The Fright of Test-Taking

In exams on October 30, 2009 at 4:29 pm

Photo by D Sharon Pruitt (thank you!)

This Saturday is Halloween, when we dress in costume, eat more candy than we dare at any other time of the year, and dare to be frightened. If you’re new to Halloween, check out The basics of Halloween. In California, many people also celebrate  el Dia de los Muertos, as a way of remembering those who have died.

In this season of fright, my mind wanders to one of the most frightening parts of the school year for students: test time. As a teacher, I’m not a big fan of tests. Depending on how it’s written, a test may or may not be a good measure of how much you learn, and if you get particularly nervous when you take tests, a test could be downright unreliable in showing how much you’ve taken in from the class. Still, tests are part of student life, and having a strategy for studying and for taking tests is important to life as a student.

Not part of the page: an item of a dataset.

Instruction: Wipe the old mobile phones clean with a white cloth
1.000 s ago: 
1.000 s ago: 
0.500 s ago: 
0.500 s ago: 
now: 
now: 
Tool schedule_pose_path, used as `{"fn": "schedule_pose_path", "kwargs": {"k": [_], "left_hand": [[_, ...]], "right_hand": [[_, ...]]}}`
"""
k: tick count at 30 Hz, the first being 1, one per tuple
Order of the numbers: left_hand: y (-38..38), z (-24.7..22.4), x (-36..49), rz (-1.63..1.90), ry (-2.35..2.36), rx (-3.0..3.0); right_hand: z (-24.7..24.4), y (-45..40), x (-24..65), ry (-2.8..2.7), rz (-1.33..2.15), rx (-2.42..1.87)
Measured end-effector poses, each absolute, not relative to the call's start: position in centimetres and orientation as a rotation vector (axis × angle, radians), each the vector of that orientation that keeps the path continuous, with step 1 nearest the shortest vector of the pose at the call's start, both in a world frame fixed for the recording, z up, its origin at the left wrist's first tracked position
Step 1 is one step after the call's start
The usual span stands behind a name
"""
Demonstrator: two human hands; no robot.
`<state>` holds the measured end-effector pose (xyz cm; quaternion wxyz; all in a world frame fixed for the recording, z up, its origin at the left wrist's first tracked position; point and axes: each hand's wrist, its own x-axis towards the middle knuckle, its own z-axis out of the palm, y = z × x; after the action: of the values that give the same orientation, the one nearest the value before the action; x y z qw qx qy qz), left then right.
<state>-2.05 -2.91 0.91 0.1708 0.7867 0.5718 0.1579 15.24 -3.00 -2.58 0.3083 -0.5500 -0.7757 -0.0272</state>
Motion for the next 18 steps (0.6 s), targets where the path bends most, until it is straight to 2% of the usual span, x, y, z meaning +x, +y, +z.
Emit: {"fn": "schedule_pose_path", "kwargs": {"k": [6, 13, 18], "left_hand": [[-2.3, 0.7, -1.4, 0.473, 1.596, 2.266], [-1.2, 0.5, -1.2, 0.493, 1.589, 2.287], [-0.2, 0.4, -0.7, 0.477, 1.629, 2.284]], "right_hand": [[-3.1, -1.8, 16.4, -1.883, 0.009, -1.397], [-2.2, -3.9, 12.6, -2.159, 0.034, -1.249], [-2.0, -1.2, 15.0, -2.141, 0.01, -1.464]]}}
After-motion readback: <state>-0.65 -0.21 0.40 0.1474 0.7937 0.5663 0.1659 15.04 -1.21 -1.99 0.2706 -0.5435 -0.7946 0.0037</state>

As a student, I had a system to study for tests. I gathered all my notes (concentrating on what the teacher  emphasized most in class) and took them with me on a walk around the neighborhood. As I walked, I looked at my notes, reading them over and over. During the test, I kept my pace slow and steady, to help keep calm. I never loved tests, but when I used my little system, I didn’t mind them so much.

As you get ready for midterm season, you’ll want to get your own system for studying and test-taking. Here are a few ideas:

6 Ways to Ace Your Next Test,” by David Pierce of Hack College – This article includes some practical test prep and test taking tips, from getting enough sleep the night before the exam to studying by reading your notes out loud to yourself.

How to Ace Essay Questions Using the Three Minute Rule,” by Study Hacks – This post is from the archives of Study Hacks, but I think it’s worth looking at even almost a year later. It focuses on essay exams, and, as someone who has read a lot of student essay exams, I love the advice Study Hacks gives on how to calm down, focus, and get the writing done in a stressful situation.